EXERCISE GOAL: The reply should hold only the lines from the one with "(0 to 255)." to the one with "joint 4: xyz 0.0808", both ends kept, exactly as they appear below, without any pictures.

DATA RECORDS:
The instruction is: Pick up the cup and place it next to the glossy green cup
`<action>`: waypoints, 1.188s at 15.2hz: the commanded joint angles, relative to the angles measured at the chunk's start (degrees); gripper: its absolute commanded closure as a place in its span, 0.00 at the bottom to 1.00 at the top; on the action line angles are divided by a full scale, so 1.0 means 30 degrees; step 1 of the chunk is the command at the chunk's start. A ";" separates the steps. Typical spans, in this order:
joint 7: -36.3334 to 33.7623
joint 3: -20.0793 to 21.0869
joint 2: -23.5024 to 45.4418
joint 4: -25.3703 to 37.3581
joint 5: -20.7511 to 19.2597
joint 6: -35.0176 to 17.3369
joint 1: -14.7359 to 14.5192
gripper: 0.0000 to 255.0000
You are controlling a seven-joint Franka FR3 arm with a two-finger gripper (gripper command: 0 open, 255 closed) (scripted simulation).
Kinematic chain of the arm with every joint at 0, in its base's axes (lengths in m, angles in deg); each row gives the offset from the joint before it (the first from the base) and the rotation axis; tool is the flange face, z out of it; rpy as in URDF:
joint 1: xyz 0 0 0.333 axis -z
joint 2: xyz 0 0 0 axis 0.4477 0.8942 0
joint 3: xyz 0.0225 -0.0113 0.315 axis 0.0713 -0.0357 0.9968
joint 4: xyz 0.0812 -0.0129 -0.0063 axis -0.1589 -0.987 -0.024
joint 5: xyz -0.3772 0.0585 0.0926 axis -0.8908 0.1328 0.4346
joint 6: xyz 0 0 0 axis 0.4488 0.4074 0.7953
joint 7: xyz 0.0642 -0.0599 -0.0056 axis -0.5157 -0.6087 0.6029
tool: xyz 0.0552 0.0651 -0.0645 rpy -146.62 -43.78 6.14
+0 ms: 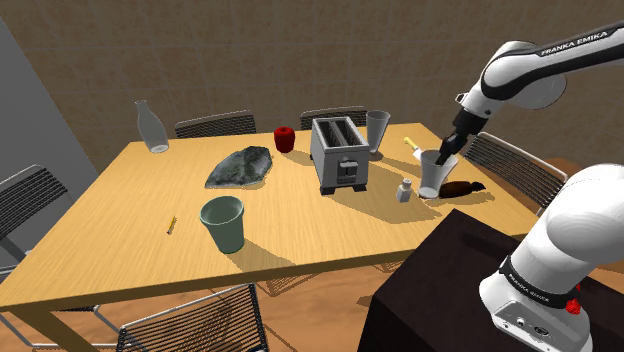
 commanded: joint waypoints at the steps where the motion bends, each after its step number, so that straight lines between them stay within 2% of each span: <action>1: -0.0261 0.0275 -0.0343 0.0352 0.0016 0.0675 0.0044 1.00; 16: -0.1439 0.1581 -0.1883 0.3220 0.0267 0.4949 0.0146 1.00; 18: -0.1866 0.1949 -0.1701 0.3253 0.0564 0.4727 -0.0167 1.00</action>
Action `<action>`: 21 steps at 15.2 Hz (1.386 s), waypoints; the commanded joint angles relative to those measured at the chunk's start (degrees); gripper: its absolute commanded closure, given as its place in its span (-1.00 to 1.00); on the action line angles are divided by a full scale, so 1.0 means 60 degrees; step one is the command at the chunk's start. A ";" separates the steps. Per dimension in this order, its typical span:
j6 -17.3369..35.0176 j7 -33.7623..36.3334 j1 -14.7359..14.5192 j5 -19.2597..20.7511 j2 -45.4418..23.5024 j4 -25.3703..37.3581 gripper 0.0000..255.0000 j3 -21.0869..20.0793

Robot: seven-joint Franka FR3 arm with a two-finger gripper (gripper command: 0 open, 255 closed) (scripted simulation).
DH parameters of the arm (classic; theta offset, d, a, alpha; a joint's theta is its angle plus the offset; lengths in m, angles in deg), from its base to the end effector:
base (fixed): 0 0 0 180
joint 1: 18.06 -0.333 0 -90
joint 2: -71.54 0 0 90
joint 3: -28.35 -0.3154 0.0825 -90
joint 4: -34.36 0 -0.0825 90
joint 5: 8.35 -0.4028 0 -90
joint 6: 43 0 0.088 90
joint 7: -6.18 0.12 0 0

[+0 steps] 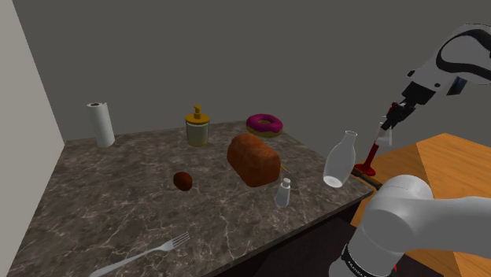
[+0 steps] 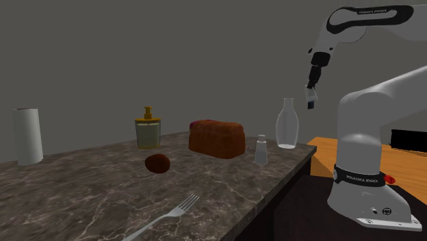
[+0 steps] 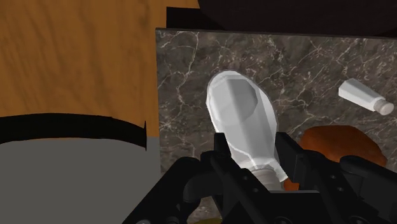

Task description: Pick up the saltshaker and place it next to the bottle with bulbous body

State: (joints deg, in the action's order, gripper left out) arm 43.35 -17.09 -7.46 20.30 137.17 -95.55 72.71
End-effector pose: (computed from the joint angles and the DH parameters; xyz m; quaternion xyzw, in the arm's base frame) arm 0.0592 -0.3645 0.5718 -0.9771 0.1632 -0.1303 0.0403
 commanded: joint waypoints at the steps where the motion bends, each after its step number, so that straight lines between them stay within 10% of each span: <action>1: 0.0173 -0.0002 0.0067 0.0110 0.0104 -0.0264 1.00 0.0106; 21: 0.1937 -0.0108 0.0713 0.1507 0.0788 -0.2586 1.00 0.1619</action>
State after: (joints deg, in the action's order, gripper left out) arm 54.44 -17.63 -3.49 28.81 141.68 -110.36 81.86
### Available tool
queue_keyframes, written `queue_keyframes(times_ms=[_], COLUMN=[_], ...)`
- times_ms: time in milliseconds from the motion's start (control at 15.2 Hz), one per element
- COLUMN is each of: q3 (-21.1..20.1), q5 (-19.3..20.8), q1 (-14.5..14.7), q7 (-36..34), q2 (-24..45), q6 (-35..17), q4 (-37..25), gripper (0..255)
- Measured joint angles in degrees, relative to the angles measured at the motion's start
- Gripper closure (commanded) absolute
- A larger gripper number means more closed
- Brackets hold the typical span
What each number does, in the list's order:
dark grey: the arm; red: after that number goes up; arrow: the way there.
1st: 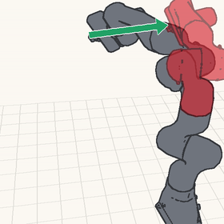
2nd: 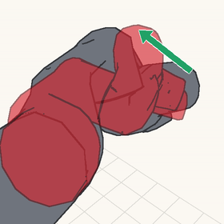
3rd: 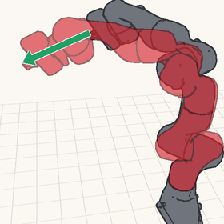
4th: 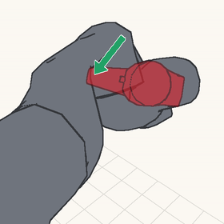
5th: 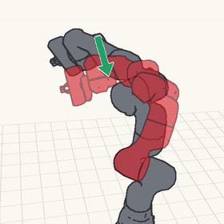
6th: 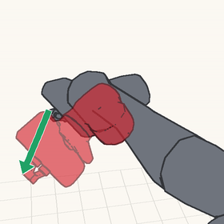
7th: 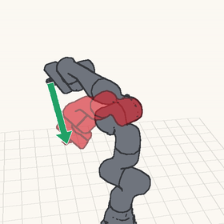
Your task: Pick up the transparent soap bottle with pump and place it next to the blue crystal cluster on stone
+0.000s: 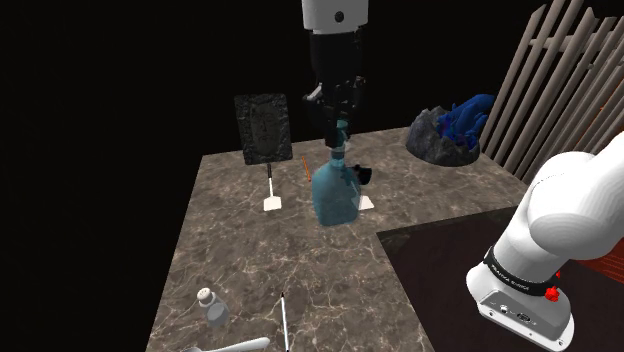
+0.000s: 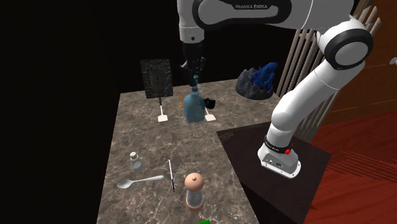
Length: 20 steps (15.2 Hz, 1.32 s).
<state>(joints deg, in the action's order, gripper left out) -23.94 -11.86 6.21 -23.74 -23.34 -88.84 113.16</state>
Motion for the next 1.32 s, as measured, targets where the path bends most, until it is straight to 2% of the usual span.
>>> queue_keyframes(times_ms=[1320], q3=[-0.09], q5=[2.06], q1=[-0.9], q7=[-2.72], q2=[6.51], q6=[15.4], q4=[-21.72], gripper=[255])
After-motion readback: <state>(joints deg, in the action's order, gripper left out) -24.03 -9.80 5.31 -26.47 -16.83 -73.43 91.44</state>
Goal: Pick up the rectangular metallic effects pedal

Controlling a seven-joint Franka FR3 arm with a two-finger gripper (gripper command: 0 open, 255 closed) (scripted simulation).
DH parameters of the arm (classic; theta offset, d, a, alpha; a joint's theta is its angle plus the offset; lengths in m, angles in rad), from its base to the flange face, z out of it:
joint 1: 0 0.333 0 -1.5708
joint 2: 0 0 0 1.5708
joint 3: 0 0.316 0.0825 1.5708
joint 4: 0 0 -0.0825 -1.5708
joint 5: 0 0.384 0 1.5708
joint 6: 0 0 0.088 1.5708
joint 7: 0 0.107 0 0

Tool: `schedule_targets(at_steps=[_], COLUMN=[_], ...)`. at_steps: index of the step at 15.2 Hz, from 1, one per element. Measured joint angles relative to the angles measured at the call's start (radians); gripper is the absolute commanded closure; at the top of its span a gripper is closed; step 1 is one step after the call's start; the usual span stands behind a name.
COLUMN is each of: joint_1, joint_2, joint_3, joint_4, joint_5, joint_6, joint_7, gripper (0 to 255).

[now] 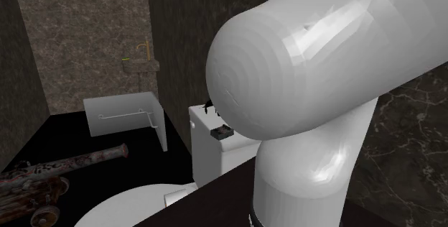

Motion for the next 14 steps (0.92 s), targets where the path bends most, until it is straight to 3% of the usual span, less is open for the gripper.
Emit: schedule_targets(at_steps=[3, 14], joint_1=[-0.009, -0.096], joint_2=[0.018, 0.263], joint_3=[0.006, 0.037], joint_4=[-0.024, -0.138], joint_5=[-0.004, -0.06], joint_6=[0.042, 0.412], joint_7=[0.02, 0.2], gripper=[0, 0])
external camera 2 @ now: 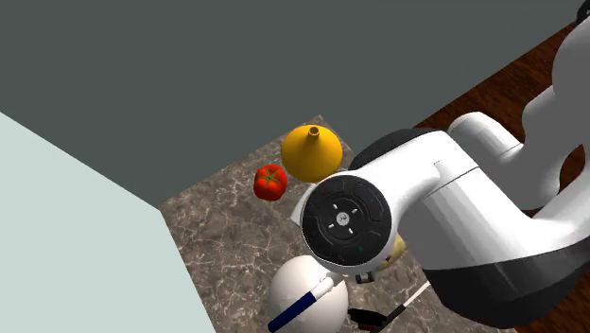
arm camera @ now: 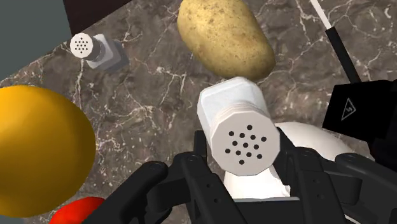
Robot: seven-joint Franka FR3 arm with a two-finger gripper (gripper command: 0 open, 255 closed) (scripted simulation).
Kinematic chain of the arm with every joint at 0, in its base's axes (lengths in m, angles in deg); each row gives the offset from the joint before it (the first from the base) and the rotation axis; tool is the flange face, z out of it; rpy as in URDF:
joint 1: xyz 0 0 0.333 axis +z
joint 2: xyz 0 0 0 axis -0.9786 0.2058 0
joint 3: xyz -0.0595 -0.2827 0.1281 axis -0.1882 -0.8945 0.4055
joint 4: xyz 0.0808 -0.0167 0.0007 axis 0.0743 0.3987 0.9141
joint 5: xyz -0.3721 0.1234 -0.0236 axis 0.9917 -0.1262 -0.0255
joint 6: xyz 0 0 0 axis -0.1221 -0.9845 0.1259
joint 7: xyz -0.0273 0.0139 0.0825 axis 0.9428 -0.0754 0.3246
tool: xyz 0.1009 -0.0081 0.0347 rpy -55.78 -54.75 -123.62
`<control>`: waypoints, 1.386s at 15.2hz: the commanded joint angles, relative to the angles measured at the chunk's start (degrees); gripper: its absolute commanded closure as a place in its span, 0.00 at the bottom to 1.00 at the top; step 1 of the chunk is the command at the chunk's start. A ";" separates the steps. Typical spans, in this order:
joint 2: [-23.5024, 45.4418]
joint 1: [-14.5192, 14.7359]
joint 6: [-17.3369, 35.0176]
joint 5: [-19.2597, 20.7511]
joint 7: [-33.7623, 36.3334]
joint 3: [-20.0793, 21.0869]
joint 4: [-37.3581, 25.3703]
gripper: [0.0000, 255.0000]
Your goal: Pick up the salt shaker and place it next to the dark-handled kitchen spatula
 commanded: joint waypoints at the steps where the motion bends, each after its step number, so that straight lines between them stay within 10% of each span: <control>1: -2.64 1.10 0.03 -1.14 2.33 1.48 2.67 1.00; 21: -16.99 13.99 -0.48 -18.40 26.91 19.85 13.29 1.00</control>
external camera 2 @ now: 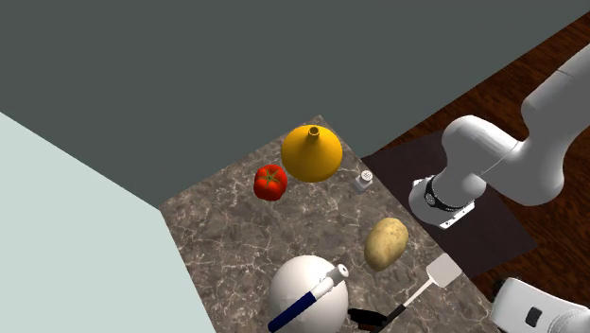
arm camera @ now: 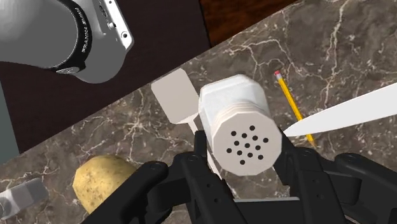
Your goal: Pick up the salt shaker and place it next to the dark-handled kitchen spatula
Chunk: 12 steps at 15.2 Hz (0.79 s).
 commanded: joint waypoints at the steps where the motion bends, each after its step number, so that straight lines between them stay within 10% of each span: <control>1: -0.10 1.28 0.38 -1.94 2.80 2.19 -0.17 1.00; 12: 2.91 5.94 4.51 -9.23 15.14 13.04 -2.93 1.00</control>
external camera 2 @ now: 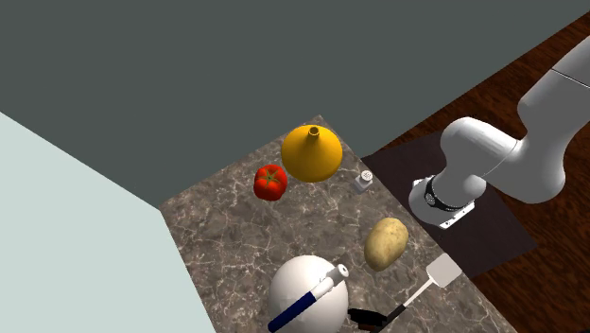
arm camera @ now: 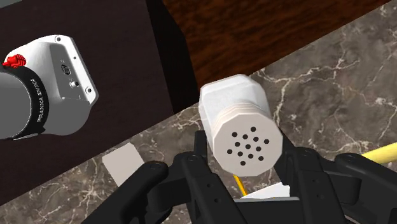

RESULT:
COLUMN is each of: joint_1, joint_2, joint_3, joint_4, joint_5, joint_6, joint_7, gripper (0 to 255).

[now] 

Motion for the next 14 steps (0.92 s), targets where the path bends most, until it is straight to 3% of the usual span, less is open for the gripper.
Emit: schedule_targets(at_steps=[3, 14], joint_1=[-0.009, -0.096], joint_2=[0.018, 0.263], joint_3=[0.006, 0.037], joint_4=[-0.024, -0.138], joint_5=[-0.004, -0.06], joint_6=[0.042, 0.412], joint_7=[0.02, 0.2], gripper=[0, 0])
external camera 2 @ now: 
arm camera @ now: 
Robot: seven-joint Franka FR3 arm with a two-finger gripper (gripper command: 0 open, 255 closed) (scripted simulation).
Kinematic chain of the arm with every joint at 0, in its base's axes (lengths in m, angles in deg); each row gives the offset from the joint before it (the first from the base) and the rotation axis; tool is the flange face, z out of it; rpy as in URDF:
joint 1: xyz 0 0 0.333 axis +z
joint 2: xyz 0 0 0 axis -0.9786 0.2058 0
joint 3: xyz -0.0595 -0.2827 0.1281 axis -0.1882 -0.8945 0.4055
joint 4: xyz 0.0808 -0.0167 0.0007 axis 0.0743 0.3987 0.9141

The work on the exercise is done.